对准误差求解是望远镜光路实时对准技术中的核心部分,主要研究对准误差的精确求解方法或量化判断条件及其边界条件。本文分别对基于图像信息和基于波前信息的对准误差求解方法进行了深入研究。
在利用图像信息求解对准误差方面,本文利用动态光学模型深入研究了离散阵列光源、离焦星点图和次镜回转机构等在对准误差求解中的应用。采用离散阵列光源的对准误差求解算法是利用离散阵列光源产生参考光,然后通过离焦位置探测器上各光斑的变化计算出主次镜的对准误差,仿真表明该方法可以实现37μm和50″的对准精度;利用离焦星点图的对准误差求解算法则是利用次镜对入射光线的遮拦,根据离焦星点图内外环的信息计算出对准误差,利用该对准误差求解算法进行了RC地平式望远镜的主次镜对准实验,实现了最佳2.4″的角分辨率;利用次镜回转的对准误差求解算法则是使用一个线光源产生参考光,然后利用次镜回转时光斑的移动轨迹计算出主次镜的对准误差。
在利用波前信息求解对准误差方面,本文深入研究了采用线性拟合的对准误差求解算法和利用像散分解的对准误差求解算法。线性拟合算法是指先通过分析对准误差和出瞳波前误差的各项泽尼克系数之间的关系,从而建立线性映射关系,在测出出瞳波前误差后,便可根据线性方程组求出对准误差,仿真表明该方法可以实现优于1μm和1″的对准精度;利用像散分解的对准误差求解算法是指通过像散项分解求出两组对准误差单独作用时产生的像散的大小,然后结合慧差项求解对准误差,仿真结果表明该算法可以实现优于5μm和0.5″的对准精度。
工作光与探测器模块的对准问题主要体现在工作光与探测器模块的相对位置的稳定性上。针对量子通信后光路多光路探测、探测视场小等特点,使用共光轴的方法实现各探测光路的工作光与探测器模块的实时对准。室内测试和外场实验结果均达到了预期目标,证明了该方法的有效性。
本文通过对望远镜光路实时对准技术的研究,提出了实时对准的基本方法,并深入研究了对准误差求解方法。对望远镜光路实时对准技术在实际工程中的应用有一定参考价值。
As the telescope aperture is increasing and the optical system complexity is upgrading, dynamic alignment errors of the telescope in work process also increase. In order to make the telescope keeping best working state for a long time, the dynamic alignment error of the telescope must be corrected in the real time. In this paper, the real-time alignment method of the telescope optical path was studied, and a concrete implementing scheme was proposed about the core problem.
Through in-depth study of the static alignment technology of telescope optical path, combining the demand of real-time alignment, the basic method of the real-time alignment of telescope optical path was put forward. The basic steps were as follows:quantifying the alignment error, designing the alignment detection optical path, testing information processing, solving the alignment error, the evaluation of the alignment state, and the correction of the alignment error. Among them, alignment state evaluation referred to quantitatively evaluating working condition according to the detection results of telescope working optical path. The correction process of the alignment error should be quick and smooth to ensure the stability of the working optical path. The basic method clarified the basic requirements and the work content of the real-time alignment, and it had a certain guiding significance.

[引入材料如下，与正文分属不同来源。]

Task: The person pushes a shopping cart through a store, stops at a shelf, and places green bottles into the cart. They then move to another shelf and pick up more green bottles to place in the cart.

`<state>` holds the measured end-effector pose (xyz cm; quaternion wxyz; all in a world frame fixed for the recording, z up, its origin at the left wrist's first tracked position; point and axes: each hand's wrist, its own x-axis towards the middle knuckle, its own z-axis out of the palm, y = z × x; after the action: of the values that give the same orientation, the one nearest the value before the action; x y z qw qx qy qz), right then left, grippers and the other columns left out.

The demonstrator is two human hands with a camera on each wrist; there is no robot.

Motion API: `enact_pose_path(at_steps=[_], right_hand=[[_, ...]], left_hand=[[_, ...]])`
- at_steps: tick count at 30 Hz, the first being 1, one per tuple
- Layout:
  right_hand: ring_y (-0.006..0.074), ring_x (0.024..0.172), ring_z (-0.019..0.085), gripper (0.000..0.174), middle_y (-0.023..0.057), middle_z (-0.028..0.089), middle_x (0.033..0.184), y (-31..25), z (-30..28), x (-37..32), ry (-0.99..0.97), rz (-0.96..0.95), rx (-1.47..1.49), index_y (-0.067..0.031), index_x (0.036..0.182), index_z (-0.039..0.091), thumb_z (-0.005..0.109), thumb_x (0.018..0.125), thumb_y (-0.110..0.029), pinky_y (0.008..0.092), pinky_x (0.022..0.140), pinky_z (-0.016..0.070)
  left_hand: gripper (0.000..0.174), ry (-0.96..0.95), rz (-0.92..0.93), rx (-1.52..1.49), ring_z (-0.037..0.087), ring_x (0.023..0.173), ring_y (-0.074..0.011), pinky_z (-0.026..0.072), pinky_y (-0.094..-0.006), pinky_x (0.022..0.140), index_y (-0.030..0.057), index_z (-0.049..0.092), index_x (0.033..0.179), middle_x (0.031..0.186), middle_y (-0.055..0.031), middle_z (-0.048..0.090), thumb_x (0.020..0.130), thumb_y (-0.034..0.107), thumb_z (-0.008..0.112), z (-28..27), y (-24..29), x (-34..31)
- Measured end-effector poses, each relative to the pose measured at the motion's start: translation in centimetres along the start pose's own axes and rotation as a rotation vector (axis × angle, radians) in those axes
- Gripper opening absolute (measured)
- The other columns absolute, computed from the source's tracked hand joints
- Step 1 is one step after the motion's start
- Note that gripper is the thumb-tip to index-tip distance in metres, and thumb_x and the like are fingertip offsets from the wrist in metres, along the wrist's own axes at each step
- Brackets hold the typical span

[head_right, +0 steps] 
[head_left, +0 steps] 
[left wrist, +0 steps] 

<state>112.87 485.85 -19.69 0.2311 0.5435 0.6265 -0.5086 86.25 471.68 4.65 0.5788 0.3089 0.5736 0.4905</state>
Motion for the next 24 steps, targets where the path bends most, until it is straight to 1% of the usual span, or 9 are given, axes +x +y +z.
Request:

The algorithm for solving the alignment error was the core part of the real-time alignment of telescope optical path. The accurate solution of the alignment error or quantification of the judgment conditions and boundary conditions were mainly studied. The algorithms for solving the alignment error based on image information and based on wave front information were studied respectively.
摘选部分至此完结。